Но что это?! Взрыв! Вышло из строя автоматическое управление, и машина вдруг помчалась со страшной скоростью, но только не вперед, а назад, в Прошлое! Всеобщая паника, но мы спокойны. Мы вместе, и больше не надо скрывать друг от друга свою любовь.
Пещера. Горит костер. Один за другим сходят на своей Остановке наши товарищи по экипажу. Нас становится все меньше и меньше. Отсюда, из этого каменного века, таким прекрасным кажется Наше Время! Нам не дожить до него. Но наши внуки, правнуки… Правнуки наших правнуков… О, как им долго добираться до Наших Дней! Им предстоит идти по Времени обычным путем, у них нет машины.
Вернее, она есть, но может двигаться только назад, в Прошлое. Грэй и те, кто начал путь с нами, чинят ее вот уже много лет. Но мало надежды, что починят.
Идут годы, и дети наших детей слушают у костра легенды о Нашем Времени, о многоэтажных домах, автомобилях, о глубоком мягком кресле, куда можно забраться с ногами, укрыться пледом и читать книжку с картинками.
Уже никого не осталось из тех, кто начинал путь вместе с нами. Только Грэй и я. Никто не верит, что можно починить машину. Только Грэй все еще пытается найти неисправность.
Поздно ночью он возвращается. Он стар. Но для меня он так же красив, как в молодости, и в его взгляде, устремленном на меня, все та же любовь.
«Нашел, — говорит он тихо. — Мы полетим назад по Кольцу Времени и замкнемся на той минуте, откуда начали свой путь».
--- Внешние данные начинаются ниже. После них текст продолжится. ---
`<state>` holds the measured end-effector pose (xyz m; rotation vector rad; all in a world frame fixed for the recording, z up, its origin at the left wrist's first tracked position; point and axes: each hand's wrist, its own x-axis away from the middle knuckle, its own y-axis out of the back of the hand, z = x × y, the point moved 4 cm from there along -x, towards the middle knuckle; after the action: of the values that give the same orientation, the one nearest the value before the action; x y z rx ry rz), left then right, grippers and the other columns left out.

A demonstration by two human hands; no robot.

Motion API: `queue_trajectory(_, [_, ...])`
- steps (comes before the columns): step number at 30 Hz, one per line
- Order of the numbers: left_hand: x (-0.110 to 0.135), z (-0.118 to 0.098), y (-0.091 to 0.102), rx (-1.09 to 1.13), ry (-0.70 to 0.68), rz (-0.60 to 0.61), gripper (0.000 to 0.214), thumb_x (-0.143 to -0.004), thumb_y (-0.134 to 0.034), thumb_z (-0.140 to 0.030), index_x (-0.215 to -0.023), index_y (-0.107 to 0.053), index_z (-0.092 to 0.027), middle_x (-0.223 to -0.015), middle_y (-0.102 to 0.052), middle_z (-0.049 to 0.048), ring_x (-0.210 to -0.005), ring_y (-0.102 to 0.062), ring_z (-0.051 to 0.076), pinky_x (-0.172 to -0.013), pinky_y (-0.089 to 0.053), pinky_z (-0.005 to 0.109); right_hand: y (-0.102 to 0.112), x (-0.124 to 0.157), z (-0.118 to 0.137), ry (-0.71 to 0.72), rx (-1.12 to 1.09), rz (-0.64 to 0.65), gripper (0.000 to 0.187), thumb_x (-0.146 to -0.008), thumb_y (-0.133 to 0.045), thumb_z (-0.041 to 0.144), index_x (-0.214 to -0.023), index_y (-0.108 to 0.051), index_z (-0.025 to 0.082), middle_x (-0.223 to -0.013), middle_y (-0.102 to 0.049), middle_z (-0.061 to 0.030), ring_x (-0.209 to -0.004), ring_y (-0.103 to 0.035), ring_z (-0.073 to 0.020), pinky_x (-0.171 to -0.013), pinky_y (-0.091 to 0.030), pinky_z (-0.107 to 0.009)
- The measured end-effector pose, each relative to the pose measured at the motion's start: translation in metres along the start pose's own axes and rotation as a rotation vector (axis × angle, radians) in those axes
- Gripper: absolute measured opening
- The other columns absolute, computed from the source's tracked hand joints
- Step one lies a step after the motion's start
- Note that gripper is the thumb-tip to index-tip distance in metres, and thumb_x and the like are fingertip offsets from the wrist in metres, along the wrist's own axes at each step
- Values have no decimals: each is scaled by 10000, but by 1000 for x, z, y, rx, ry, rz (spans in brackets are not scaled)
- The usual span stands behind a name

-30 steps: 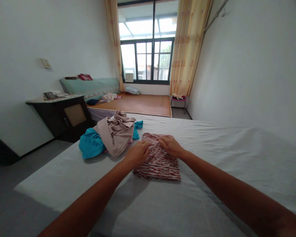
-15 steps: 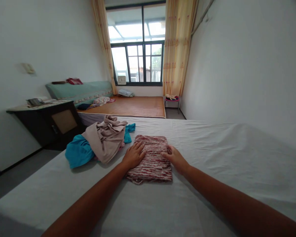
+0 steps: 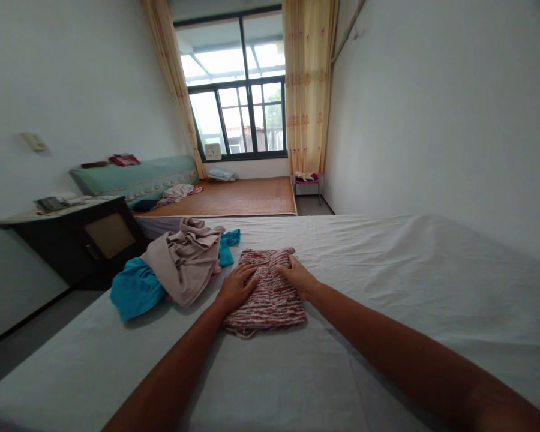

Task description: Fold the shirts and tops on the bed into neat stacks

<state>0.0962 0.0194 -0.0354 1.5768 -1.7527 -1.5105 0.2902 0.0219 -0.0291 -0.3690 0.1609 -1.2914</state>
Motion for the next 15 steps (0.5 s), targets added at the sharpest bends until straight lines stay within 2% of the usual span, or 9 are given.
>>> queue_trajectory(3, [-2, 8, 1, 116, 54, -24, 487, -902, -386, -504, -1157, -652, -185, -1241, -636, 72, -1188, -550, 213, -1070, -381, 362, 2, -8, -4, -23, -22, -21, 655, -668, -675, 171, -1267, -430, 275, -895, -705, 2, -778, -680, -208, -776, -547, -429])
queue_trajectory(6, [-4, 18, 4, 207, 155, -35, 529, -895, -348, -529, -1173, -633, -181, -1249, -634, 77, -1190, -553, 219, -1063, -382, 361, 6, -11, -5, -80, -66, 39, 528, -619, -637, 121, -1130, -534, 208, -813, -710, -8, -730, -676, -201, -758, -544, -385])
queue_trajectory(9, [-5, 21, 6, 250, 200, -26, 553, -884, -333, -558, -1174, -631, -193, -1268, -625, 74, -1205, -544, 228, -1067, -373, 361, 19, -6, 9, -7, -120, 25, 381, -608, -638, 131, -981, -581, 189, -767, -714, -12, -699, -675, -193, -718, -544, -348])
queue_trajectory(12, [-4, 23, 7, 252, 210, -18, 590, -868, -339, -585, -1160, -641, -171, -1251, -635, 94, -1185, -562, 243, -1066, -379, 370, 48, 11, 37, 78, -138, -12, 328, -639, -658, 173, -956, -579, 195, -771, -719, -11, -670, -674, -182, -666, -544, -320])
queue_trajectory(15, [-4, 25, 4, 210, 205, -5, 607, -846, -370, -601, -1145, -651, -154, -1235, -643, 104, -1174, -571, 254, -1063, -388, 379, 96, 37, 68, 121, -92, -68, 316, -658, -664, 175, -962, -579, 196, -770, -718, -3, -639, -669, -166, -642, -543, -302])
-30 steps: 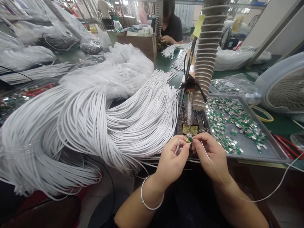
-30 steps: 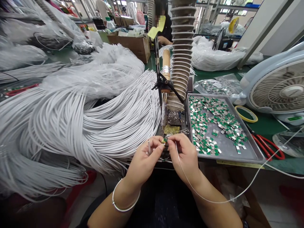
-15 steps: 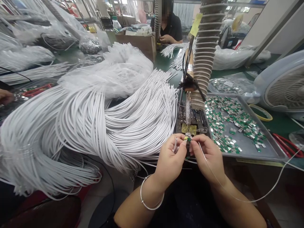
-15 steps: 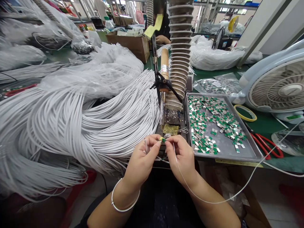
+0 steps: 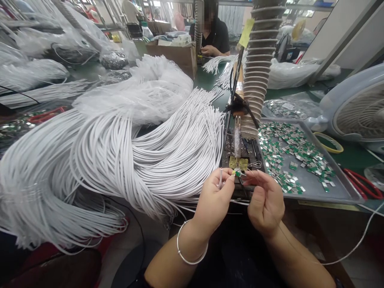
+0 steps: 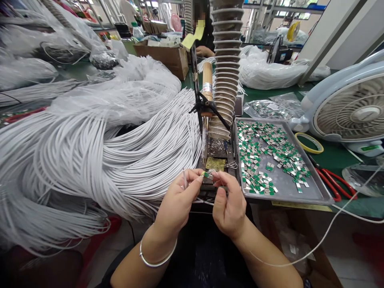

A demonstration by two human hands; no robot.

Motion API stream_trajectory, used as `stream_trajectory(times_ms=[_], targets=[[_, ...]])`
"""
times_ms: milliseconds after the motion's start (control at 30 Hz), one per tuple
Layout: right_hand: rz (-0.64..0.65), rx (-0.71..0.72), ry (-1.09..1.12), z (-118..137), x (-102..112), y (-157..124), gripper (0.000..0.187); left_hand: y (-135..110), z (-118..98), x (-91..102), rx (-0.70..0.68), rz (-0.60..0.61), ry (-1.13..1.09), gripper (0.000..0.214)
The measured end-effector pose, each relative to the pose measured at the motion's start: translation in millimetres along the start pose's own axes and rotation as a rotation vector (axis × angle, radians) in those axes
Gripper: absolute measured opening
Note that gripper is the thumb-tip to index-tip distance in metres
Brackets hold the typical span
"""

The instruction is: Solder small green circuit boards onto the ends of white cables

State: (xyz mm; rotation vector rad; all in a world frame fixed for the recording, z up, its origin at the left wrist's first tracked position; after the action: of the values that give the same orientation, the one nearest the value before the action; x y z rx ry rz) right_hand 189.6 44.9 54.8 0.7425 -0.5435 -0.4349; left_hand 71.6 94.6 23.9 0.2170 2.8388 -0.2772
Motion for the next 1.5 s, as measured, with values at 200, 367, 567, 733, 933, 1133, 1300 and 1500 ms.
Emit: stream_trajectory(times_ms=[200,367,567,733,933,1133,1300,1500], targets=[[0.013,0.042,-0.023,4.9,0.7,2.9,0.028,0.7,-6.8,-3.7,0.003,0.013,-0.042,0.021],[0.056,0.112,-0.022,9.5,-0.3,5.1,0.029,-0.7,-9.0,-4.5,0.042,0.010,-0.080,0.020],[0.056,0.114,-0.048,11.9,0.2,7.4,0.029,-2.2,-10.4,-3.3,0.047,0.003,-0.105,0.020],[0.040,0.127,-0.050,12.5,1.2,8.4,0.029,-1.9,-11.4,-5.6,0.040,0.016,-0.113,0.020],[0.008,0.185,-0.047,14.3,0.0,9.2,0.029,-0.2,-12.2,-5.8,0.025,0.005,-0.096,0.019],[-0.009,0.204,-0.060,16.2,0.0,12.3,0.031,1.6,-14.4,-9.6,0.034,0.025,-0.124,0.021],[-0.013,0.201,-0.076,15.2,-0.4,12.4,0.031,1.4,-16.1,-10.5,0.047,0.035,-0.141,0.020],[-0.019,0.210,-0.096,16.4,-0.5,13.8,0.029,1.6,-17.1,-9.7,0.036,0.039,-0.136,0.019]])
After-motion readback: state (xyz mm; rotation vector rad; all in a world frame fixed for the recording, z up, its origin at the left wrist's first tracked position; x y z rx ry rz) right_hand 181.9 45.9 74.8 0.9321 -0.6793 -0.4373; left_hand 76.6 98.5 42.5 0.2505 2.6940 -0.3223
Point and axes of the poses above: each hand's wrist, its own y-axis towards the middle knuckle, its own x-axis out of the back of the hand, z = x × y, the point moved 7 cm from there along y, towards the middle knuckle
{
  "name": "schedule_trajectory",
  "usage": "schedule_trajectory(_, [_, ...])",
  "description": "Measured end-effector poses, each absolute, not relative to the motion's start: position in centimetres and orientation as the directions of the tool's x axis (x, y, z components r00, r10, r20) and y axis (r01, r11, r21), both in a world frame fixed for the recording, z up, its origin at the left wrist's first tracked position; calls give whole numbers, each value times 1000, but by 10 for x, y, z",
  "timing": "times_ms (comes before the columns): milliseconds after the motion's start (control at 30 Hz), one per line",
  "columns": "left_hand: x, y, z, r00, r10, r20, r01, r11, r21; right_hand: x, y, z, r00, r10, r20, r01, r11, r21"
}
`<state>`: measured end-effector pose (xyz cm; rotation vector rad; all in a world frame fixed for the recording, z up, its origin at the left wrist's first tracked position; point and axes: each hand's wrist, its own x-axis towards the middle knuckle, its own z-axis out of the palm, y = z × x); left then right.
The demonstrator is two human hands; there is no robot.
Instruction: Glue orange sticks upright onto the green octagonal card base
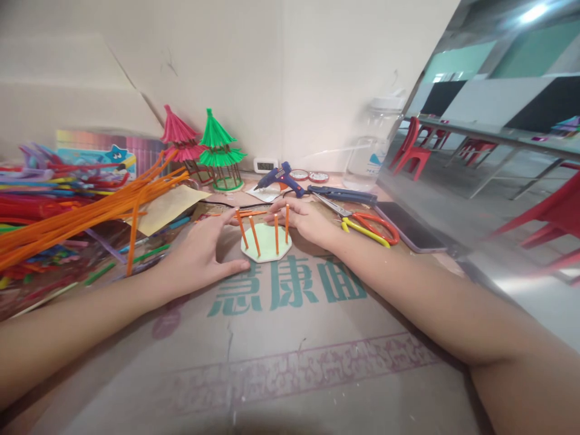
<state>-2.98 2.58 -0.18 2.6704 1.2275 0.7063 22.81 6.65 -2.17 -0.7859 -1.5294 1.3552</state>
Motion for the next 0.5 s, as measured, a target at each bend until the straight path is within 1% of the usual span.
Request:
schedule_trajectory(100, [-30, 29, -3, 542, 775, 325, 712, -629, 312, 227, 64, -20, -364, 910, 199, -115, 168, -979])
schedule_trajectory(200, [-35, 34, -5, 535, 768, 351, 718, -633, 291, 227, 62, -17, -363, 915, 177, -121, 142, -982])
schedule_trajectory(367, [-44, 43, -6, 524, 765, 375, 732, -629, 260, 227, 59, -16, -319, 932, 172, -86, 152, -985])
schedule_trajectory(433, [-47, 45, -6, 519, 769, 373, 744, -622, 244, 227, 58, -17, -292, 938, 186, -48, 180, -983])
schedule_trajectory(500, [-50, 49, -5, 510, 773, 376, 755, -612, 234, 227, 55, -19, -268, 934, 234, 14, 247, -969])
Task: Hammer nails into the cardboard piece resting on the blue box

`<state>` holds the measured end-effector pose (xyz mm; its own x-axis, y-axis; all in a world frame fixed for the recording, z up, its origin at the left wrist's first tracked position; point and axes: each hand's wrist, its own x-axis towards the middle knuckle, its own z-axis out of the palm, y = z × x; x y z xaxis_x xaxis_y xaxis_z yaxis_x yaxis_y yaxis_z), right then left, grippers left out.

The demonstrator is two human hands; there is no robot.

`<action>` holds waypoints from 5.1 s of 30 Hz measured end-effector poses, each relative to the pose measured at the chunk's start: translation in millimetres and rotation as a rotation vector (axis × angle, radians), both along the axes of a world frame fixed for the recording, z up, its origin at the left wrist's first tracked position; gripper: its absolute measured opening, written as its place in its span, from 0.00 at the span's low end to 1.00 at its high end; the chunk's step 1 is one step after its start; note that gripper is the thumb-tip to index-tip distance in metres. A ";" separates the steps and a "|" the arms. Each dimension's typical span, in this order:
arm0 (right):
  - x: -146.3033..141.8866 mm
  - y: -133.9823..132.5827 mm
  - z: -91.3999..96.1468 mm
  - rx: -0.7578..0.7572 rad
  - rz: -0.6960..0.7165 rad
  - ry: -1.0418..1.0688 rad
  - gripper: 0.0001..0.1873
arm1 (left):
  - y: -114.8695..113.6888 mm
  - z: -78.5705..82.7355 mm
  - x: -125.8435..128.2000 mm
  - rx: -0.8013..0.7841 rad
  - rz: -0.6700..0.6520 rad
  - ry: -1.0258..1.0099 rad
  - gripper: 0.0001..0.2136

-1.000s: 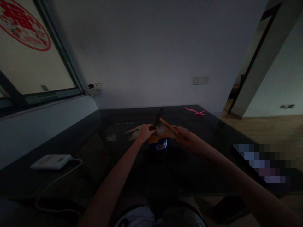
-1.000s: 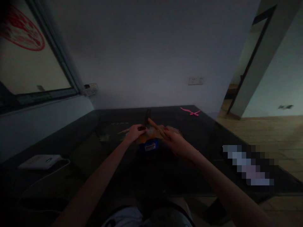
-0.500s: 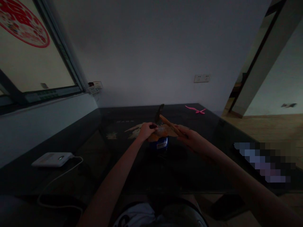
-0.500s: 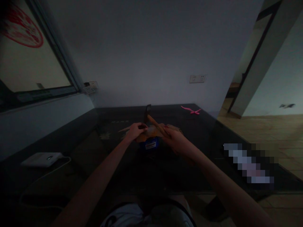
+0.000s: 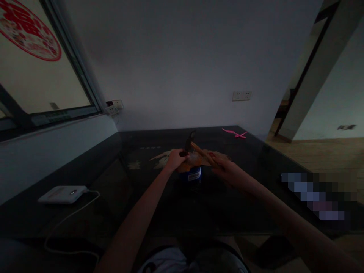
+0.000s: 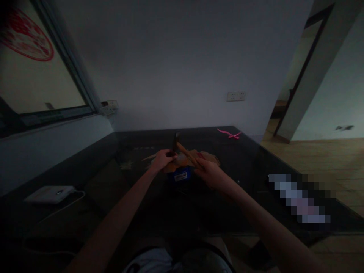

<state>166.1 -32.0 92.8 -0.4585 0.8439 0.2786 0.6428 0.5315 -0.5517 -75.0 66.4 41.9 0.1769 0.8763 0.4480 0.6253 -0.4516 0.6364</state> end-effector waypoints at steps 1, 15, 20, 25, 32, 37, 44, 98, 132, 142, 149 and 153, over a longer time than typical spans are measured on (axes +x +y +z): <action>-0.3 -0.8 -0.3 -0.020 -0.008 -0.009 0.14 | 0.4 -0.7 -0.2 -0.002 0.000 0.003 0.08; 0.2 -3.6 -0.1 -0.019 0.001 0.027 0.13 | 1.1 -1.0 -0.9 0.002 -0.018 0.003 0.09; 2.5 -4.1 2.1 -0.011 0.003 0.052 0.16 | 1.8 -1.6 -2.6 0.003 -0.055 -0.022 0.08; 0.3 -5.6 2.7 -0.039 0.006 0.039 0.14 | 0.6 2.2 -2.9 -0.032 -0.009 -0.004 0.10; -1.8 -8.8 9.2 0.016 -0.006 0.044 0.16 | -0.7 4.1 -0.7 -0.068 -0.029 -0.058 0.09; 0.0 -6.8 2.3 -0.056 -0.002 0.024 0.11 | -2.7 5.9 1.0 -0.099 0.031 -0.043 0.10; -1.5 -8.5 3.1 -0.033 0.009 0.049 0.12 | -4.0 7.8 1.5 -0.103 -0.002 -0.058 0.08; -17.6 3.4 -57.5 -0.441 0.023 1.010 0.30 | -8.5 14.2 -6.0 0.111 -0.164 -0.068 0.16; -14.1 12.6 -66.2 -0.382 0.012 0.998 0.25 | -97.6 -29.1 12.0 0.033 -0.418 0.608 0.05; -16.3 5.0 -61.5 -0.428 0.009 1.002 0.26 | -105.1 -16.1 19.7 -0.006 -0.379 0.074 0.06; -16.5 9.0 -66.6 -0.419 0.004 1.001 0.27 | -100.2 -17.9 17.6 -0.174 -0.356 -0.200 0.10; -17.4 7.0 -62.8 -0.416 0.001 0.993 0.28 | -99.3 -21.6 18.0 -0.301 -0.420 -0.285 0.12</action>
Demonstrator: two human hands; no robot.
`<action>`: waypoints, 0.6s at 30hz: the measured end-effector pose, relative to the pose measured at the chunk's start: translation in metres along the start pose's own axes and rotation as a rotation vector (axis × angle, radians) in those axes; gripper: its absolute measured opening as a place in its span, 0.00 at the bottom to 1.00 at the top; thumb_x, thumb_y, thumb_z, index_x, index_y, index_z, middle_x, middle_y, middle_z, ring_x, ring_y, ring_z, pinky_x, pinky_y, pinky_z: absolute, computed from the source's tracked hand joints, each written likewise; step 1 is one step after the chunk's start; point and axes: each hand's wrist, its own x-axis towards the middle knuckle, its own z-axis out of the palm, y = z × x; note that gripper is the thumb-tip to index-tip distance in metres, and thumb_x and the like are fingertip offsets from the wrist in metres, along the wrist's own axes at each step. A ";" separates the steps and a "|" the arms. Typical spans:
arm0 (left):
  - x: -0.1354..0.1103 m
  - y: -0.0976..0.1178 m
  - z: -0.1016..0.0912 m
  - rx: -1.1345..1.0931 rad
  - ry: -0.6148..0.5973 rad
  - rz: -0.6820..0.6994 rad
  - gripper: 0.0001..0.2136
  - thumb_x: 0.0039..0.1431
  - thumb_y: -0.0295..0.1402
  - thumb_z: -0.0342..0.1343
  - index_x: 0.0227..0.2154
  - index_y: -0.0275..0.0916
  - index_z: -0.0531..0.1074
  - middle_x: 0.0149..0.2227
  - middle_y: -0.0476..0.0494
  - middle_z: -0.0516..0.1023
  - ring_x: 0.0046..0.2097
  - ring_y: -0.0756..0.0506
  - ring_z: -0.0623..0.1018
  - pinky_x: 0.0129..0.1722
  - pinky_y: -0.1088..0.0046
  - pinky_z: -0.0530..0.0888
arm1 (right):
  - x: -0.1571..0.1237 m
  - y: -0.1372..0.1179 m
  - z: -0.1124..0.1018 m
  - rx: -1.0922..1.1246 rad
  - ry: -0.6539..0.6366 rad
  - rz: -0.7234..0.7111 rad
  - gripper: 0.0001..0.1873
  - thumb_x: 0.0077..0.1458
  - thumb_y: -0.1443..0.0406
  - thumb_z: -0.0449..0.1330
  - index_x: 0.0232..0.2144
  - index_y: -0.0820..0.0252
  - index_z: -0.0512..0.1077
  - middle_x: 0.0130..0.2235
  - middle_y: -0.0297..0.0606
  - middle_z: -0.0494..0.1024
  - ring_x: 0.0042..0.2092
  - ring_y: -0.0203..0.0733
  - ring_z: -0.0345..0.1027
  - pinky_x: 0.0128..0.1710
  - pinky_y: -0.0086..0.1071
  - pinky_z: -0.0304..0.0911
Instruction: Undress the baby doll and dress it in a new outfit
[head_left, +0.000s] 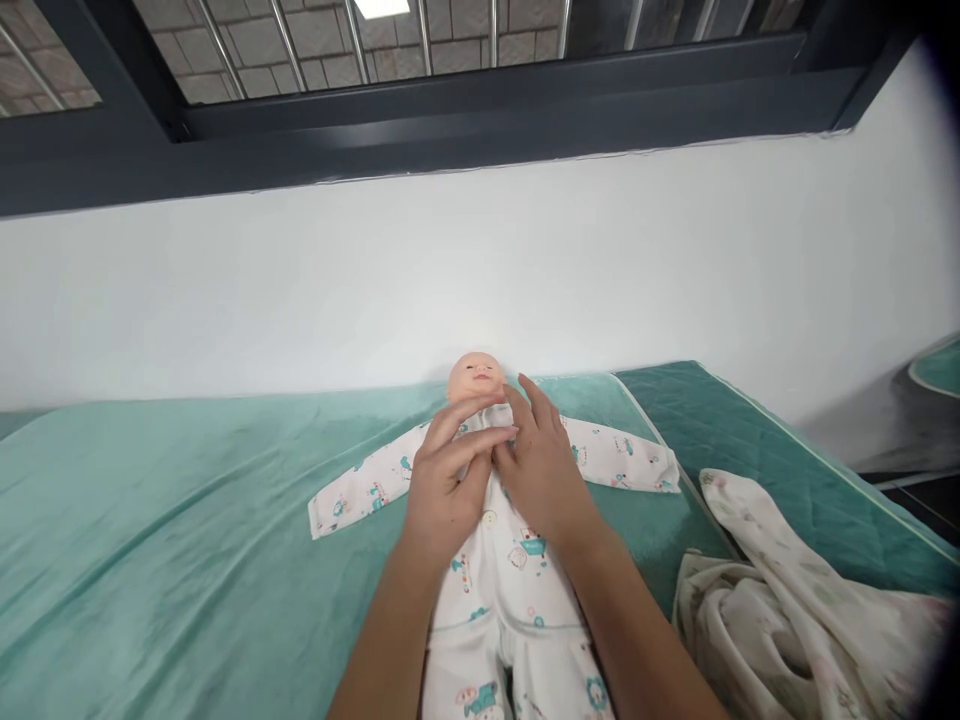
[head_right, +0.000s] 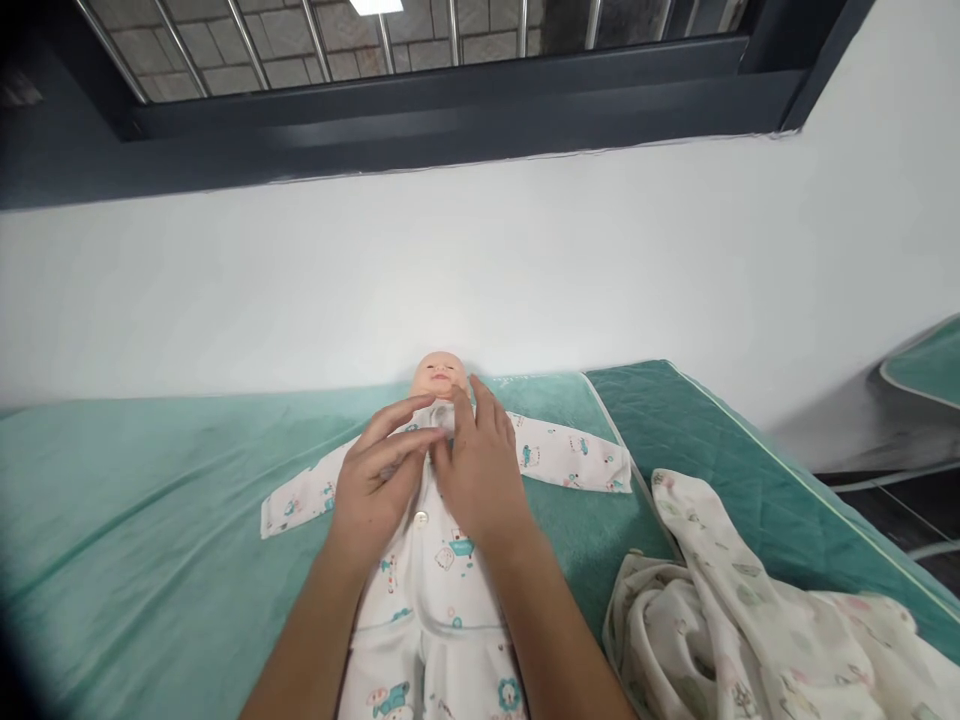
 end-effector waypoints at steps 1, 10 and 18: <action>0.000 -0.001 0.001 0.021 -0.013 0.020 0.16 0.64 0.28 0.46 0.47 0.49 0.77 0.59 0.49 0.66 0.61 0.52 0.66 0.62 0.70 0.68 | 0.000 -0.001 -0.001 -0.003 -0.001 0.002 0.31 0.63 0.58 0.46 0.67 0.54 0.52 0.68 0.36 0.44 0.69 0.45 0.42 0.68 0.50 0.51; 0.001 0.001 0.003 0.017 -0.076 0.200 0.18 0.64 0.25 0.46 0.44 0.51 0.78 0.60 0.51 0.65 0.62 0.51 0.65 0.63 0.66 0.67 | 0.000 -0.004 -0.001 -0.050 0.025 0.066 0.31 0.62 0.58 0.47 0.66 0.57 0.54 0.69 0.38 0.43 0.68 0.53 0.43 0.66 0.56 0.51; -0.003 -0.007 -0.012 -0.283 0.329 -0.320 0.11 0.63 0.35 0.51 0.42 0.39 0.76 0.54 0.44 0.70 0.57 0.50 0.71 0.59 0.71 0.72 | -0.014 -0.041 -0.031 0.254 0.049 -0.038 0.26 0.64 0.55 0.45 0.63 0.50 0.59 0.65 0.37 0.54 0.67 0.41 0.51 0.65 0.41 0.60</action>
…Рука в черной перчатке поднялась, поправила черную ушанку. Потом он встал и пошел к дверям.
«Куда ты?! Не уходи, Грэй!» — «Прости. Пришло Время. Я должен сойти на своей Остановке. Прощай».
Двери раскрываются. Он сходит. Двери закрываются. Я прихожу в себя и понимаю, что плачу. По-настоящему плачу, слезы так и бегут по щекам. Что это было? Сон? Игра? Мечта? Какая разница. Главное, я жила в эти минуты, жила своей собственной жизнью, ни один спектакль, ни один фильм не могли бы мне дать ничего подобного.
Троллейбус покачивается, позвякивает. Я смотрю в протаянный кружок. Парк Культуры. Зубовская. Первый Неопалимовский — моя остановка. Кольцо замкнулось. Я вернулась в свое Время.
Арбатские переулки
… А еще той зимой я полюбила бродить одна проходными дворами Арбатских переулков.
От Смоленской и до самой Арбатской площади можно было пройти дворами, пролезая сквозь оторванные доски деревянных заборов или обходя поленницы дров.